Search the data for the string "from" and copy each line where it turns up.
(INFORMATION SHOWN Opens)
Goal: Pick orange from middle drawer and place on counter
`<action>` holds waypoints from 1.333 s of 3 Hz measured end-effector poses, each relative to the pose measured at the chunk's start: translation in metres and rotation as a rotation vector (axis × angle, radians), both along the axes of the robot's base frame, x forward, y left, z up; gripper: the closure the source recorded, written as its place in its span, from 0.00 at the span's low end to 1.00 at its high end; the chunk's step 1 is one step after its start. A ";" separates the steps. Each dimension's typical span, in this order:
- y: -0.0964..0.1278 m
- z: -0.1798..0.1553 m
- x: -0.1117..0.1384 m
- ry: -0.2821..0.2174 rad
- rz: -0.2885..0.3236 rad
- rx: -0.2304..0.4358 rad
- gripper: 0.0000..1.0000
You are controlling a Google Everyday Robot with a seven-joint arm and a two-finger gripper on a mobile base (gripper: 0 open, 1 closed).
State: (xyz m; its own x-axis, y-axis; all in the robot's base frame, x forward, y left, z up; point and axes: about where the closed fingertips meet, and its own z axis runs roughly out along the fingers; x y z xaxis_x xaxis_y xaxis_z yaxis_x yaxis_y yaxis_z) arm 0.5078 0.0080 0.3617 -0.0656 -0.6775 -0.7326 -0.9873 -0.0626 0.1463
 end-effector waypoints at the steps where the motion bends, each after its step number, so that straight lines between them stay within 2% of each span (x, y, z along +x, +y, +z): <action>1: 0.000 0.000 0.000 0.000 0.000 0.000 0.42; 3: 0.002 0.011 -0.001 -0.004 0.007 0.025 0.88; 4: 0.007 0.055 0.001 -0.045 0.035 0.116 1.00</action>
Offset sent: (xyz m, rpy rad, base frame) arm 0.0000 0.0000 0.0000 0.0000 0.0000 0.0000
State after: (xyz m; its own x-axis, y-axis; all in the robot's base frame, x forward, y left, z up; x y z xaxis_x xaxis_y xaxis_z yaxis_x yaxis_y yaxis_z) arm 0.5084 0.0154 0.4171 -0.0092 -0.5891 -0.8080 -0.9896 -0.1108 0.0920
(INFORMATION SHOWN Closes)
PROBLEM SOLUTION
Goal: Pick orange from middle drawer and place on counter
`<action>` holds waypoints from 1.333 s of 3 Hz measured end-effector poses, each relative to the pose measured at the chunk's start: translation in metres and rotation as a rotation vector (axis × angle, radians), both along the axes of the robot's base frame, x forward, y left, z up; gripper: the closure the source recorded, written as its place in its span, from 0.00 at the span's low end to 1.00 at its high end; the chunk's step 1 is one step after its start. A ";" separates the steps. Each dimension's typical span, in this order:

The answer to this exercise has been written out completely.